Policies and the OLP: Asking the wrong question.
I’ve been asked several times on Twitter (and offline) for my opinions on what policies the Ontario Liberals should be thinking about during their leadership campaign. This is my (likely futile) attempt to answer the question, by saying “it’s the wrong question”.
Two caveats:
- This post is going to be critical and full of armchair quarterbacking, which is the easiest thing in the world to do. Governing is impossibly tough. I get that.
- The biggest issue for the Ontario Liberal Party is “how can we fundraise enough to be financially viable in the future”? I’ll leave that to the experts.

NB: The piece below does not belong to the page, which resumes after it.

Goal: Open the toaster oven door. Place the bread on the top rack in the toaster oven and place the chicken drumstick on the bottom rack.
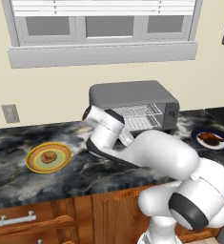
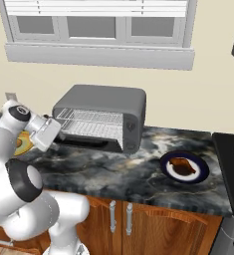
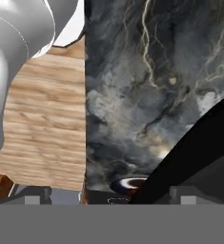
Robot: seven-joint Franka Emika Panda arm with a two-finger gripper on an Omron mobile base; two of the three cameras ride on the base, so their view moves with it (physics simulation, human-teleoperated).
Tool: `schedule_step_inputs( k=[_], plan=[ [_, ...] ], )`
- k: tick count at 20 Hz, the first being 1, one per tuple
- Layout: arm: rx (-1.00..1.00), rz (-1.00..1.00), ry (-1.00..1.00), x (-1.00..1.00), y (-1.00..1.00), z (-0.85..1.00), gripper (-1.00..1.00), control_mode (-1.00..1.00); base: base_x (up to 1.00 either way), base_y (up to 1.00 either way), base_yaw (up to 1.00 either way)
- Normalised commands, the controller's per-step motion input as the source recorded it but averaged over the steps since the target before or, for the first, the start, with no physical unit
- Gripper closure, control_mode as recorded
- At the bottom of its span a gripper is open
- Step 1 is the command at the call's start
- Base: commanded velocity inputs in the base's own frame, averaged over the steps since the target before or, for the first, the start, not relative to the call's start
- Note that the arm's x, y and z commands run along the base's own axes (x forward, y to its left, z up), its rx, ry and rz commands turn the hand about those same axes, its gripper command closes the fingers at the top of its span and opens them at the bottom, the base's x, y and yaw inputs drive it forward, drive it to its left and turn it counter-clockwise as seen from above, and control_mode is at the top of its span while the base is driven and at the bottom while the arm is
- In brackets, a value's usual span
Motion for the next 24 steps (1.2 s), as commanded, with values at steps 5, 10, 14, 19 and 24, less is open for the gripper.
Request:
schedule_step_inputs(
  k=[5,10,14,19,24],
  plan=[
    [-0.04,0.12,0.24,-0.11,0.00,-0.58,-1.00,-1.00,0.00,0.00,0.00],
    [-0.07,0.18,0.33,0.00,0.00,-0.38,-1.00,-1.00,0.00,0.00,0.00],
    [-0.05,0.19,0.31,-0.06,0.00,-0.41,-1.00,-1.00,0.00,0.00,0.00],
    [-0.02,0.19,0.30,-0.02,0.00,-0.37,-1.00,-1.00,0.00,0.00,0.00],
    [-0.03,0.21,0.30,0.00,0.00,-0.38,-1.00,-1.00,0.00,0.00,0.00]
  ],
)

So here’s my armchair quarterback view, from a guy who has helped parties design public policy: Thinking about policy first is putting the cart before the horse. There are two questions that need to be answered first:
- What is your vision for the province?
- What are the biggest (no more than 5) problems that need to be addressed in order for the province to achieve that vision?

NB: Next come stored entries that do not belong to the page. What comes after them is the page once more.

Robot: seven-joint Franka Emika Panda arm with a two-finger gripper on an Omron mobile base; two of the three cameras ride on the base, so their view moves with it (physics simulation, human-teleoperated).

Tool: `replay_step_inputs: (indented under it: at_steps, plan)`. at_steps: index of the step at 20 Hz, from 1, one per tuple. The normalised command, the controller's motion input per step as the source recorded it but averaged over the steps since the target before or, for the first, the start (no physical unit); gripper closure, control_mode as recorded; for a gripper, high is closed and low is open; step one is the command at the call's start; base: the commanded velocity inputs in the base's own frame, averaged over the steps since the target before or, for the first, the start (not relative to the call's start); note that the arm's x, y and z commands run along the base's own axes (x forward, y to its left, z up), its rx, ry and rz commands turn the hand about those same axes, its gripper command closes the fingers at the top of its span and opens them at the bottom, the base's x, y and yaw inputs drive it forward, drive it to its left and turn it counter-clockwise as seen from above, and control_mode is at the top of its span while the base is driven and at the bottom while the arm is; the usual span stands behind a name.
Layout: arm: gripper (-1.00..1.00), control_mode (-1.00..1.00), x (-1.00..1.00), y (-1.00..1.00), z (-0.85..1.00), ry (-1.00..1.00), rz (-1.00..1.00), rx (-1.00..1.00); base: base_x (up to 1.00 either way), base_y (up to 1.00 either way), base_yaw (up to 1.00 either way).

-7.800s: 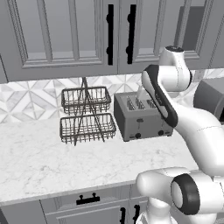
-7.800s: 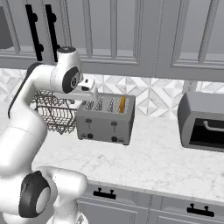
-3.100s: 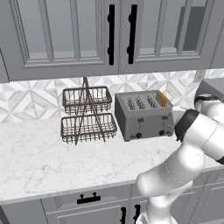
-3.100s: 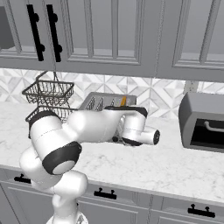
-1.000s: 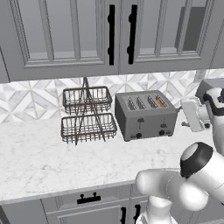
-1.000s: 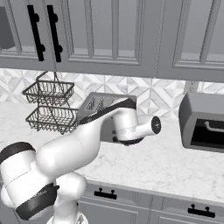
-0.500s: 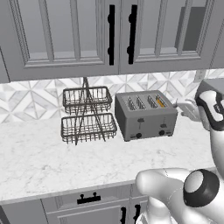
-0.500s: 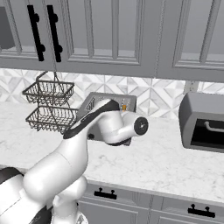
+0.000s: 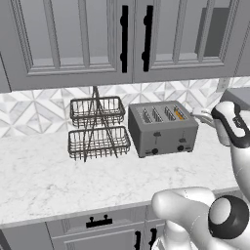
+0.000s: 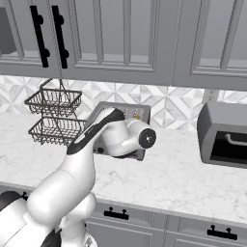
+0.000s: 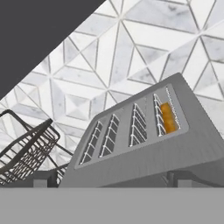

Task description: Start the toaster. Once the lever pops up, take the bread to the plate on the dining counter.

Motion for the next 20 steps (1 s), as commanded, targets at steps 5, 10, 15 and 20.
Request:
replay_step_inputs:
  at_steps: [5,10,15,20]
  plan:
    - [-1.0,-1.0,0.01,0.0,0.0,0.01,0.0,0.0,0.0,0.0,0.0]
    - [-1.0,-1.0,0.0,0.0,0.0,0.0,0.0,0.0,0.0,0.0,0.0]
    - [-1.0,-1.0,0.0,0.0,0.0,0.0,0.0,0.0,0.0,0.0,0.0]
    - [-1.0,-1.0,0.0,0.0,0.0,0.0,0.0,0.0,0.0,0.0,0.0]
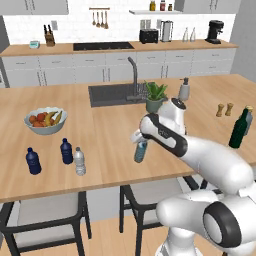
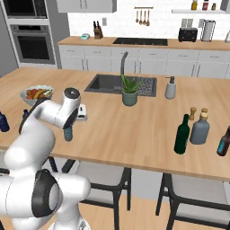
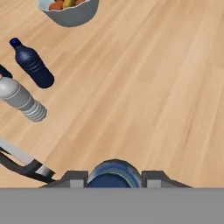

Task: Move the plastic bottles in the middle to the plastics group, and the glass bottles in the middle to the glass group.

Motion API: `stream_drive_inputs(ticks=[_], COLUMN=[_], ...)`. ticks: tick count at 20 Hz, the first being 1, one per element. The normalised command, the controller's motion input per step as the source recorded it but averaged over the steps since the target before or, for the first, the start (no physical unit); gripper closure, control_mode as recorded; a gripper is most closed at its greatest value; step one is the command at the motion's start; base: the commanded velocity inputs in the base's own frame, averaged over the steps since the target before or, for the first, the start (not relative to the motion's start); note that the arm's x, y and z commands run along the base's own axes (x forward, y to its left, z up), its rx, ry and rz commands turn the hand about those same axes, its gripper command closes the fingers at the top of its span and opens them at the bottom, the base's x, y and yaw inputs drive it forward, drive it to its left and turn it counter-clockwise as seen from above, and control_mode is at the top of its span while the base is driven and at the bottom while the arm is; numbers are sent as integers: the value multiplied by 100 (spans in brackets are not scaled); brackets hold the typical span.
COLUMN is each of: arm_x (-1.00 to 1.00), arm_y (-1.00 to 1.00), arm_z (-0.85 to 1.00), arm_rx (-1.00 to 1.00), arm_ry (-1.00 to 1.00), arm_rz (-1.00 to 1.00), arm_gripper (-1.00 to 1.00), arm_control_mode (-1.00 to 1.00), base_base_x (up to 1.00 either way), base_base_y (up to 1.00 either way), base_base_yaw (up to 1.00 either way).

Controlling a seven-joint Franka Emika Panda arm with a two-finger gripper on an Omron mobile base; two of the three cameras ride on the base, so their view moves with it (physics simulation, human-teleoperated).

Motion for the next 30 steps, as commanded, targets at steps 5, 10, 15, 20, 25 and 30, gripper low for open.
stream_drive_inputs(ticks=[5, 10, 15, 20, 25, 30], arm_x=[2, 21, 32, 48, 35, 25], arm_y=[100, 96, 76, 32, 9, 35], arm_z=[14, 1, -2, 0, 0, -1], arm_rx=[-10, -3, -2, 0, 0, 1], arm_ry=[-8, -8, -9, -4, 0, 0], arm_rz=[9, 4, 1, 0, 0, 0], arm_gripper=[100, 100, 100, 100, 100, 100], arm_control_mode=[-100, -100, -100, -100, -100, -100], base_base_x=[0, 0, 0, 0, 0, 0], base_base_y=[0, 0, 0, 0, 0, 0], base_base_yaw=[0, 0, 0, 0, 0, 0])
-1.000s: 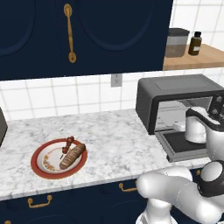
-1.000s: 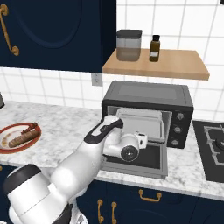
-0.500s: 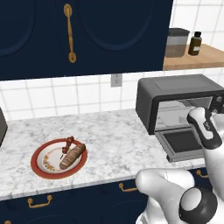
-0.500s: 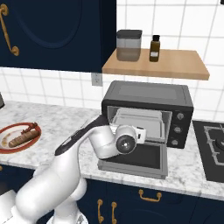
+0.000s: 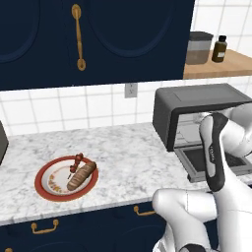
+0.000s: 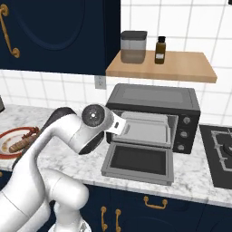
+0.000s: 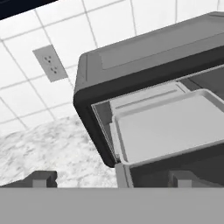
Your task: Pick up the kebab skewer and baguette bread, and place them inside the toaster oven. Close the toaster oven door and start by setting the timer.
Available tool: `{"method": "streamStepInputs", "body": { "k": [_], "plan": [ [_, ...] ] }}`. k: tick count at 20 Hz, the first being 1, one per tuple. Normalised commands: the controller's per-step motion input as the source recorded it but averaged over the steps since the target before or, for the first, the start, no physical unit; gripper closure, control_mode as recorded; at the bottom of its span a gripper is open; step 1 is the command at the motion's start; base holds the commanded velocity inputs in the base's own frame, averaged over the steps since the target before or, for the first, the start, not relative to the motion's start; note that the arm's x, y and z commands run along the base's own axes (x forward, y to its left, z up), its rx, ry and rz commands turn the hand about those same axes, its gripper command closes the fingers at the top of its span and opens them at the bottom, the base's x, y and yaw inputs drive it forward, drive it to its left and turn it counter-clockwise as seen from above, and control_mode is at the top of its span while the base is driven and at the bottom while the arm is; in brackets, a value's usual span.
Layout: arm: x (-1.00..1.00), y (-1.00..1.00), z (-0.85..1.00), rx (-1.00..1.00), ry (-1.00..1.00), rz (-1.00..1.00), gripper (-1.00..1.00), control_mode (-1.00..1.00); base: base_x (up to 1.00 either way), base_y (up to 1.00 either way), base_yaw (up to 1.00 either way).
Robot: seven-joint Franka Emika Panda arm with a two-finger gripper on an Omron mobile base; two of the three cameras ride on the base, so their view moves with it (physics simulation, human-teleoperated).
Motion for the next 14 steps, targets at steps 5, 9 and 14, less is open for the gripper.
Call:
{"method": "streamStepInputs", "body": {
  "k": [5, 9, 14],
  "plan": [
    [-0.73, 0.98, 0.40, 0.07, 0.24, -0.09, -1.00, -1.00, 0.00, 0.00, 0.00],
    [-0.65, 1.00, -0.01, 0.07, 0.09, 0.00, -1.00, -1.00, 0.00, 0.00, 0.00],
    [-0.19, 1.00, -0.21, 0.02, 0.02, 0.03, -1.00, -1.00, 0.00, 0.00, 0.00]
  ]
}}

Once you know what problems you’re trying to fix, then you can design policies to tackle those problems, using something like the Public Policy Keltner List. Otherwise, you’re simply designing policy for the sake of designing policy.
I think it’s been fairly clear from my writing and tweets over the past few years that while I quite like Kathleen Wynne as a person, I wasn’t an enthusiastic supporter of her government (though they’re looking awfully good compared to the current bunch). In the last election, I did vote for the Liberal candidate in my riding, Yasir Naqvi, because I think he’s an excellent politician (and person). Otherwise, I likely would have voted for the Greens.
My biggest issue with the previous government (beyond their botching the autism file), is that I never really got a good sense of what they were trying to do, what problems they were trying to solve, what their vision for the province was. There’s was a grab-bag of policies that looked focus group designed to target NDP-Liberal voters along with a strange obsession with talking about future balanced budgets (and then not actually balancing the budget) and massive amounts of corporate welfare.
One senior Liberal type recently tweeted to me that the Wynne government was about “economic security”, which if I squint I can sort of see. My response to that:
- They never put that together in any kind of compelling way, again it came across (to me, anyway) as a grab bag of policies.
- Any government that concerned themselves with “economic security” would not have taken so long to address rising consumer electricity prices.
This is why knowing what you’re trying to accomplish is so important — it not only helps you communicate with voters, it also helps you identify issues before they blow up in your face as retail electricity prices did.
Here’s where the Liberals can learn from Doug Ford’s PCs. Yes, you heard that right. I know two of the responses to this will be:
- The PCs who ran on no policies, without an election platform?
- The Ford PCs won by default.
To which my responses are:
- Have you learned nothing from this post? You’re asking the wrong questions.
- Nonsense. If you keep telling yourself that, they’ll win the next election.
Let’s address the second part first. In 2018, Doug Ford PCs earned over 2.3 million votes (2,326,632, if you’re counting). That shattered the old record, set by Dalton McGuinty’s Liberals in 2003, of less than 2.1 million (2,090,001, again if you’re counting). People were clearly motivated to vote for them, in a big way. They were also willing to overlook the lack of policy because they felt had a pretty good idea how Doug Ford would govern.
So what was their vision? What did they stand for? I see three things:
- Reducing the deficit and cutting waste.
- Reduce the cost of living for “folks” (“polluters not commuters”, “buck a beer”, etc.)
- Anti-elitism (or as the Beaverton cleverly put it: Ontario PCs pass resolution to only recognize the two genders: folks and elites).
This government will get replaced at some point, in part because people will have other interests (health care, education), in part because Ford is already falling down on this vision (hiring your buddies for expensive posts goes against the deficit, the cost of living, and anti-elitism), in part because people will tire of this circus, and in part because someone better will come along.
And I’m pretty sure that “someone better” will be able to sell Ontarians a vision and be able to articulate what they’re trying to do, not just have a grab bag of policies.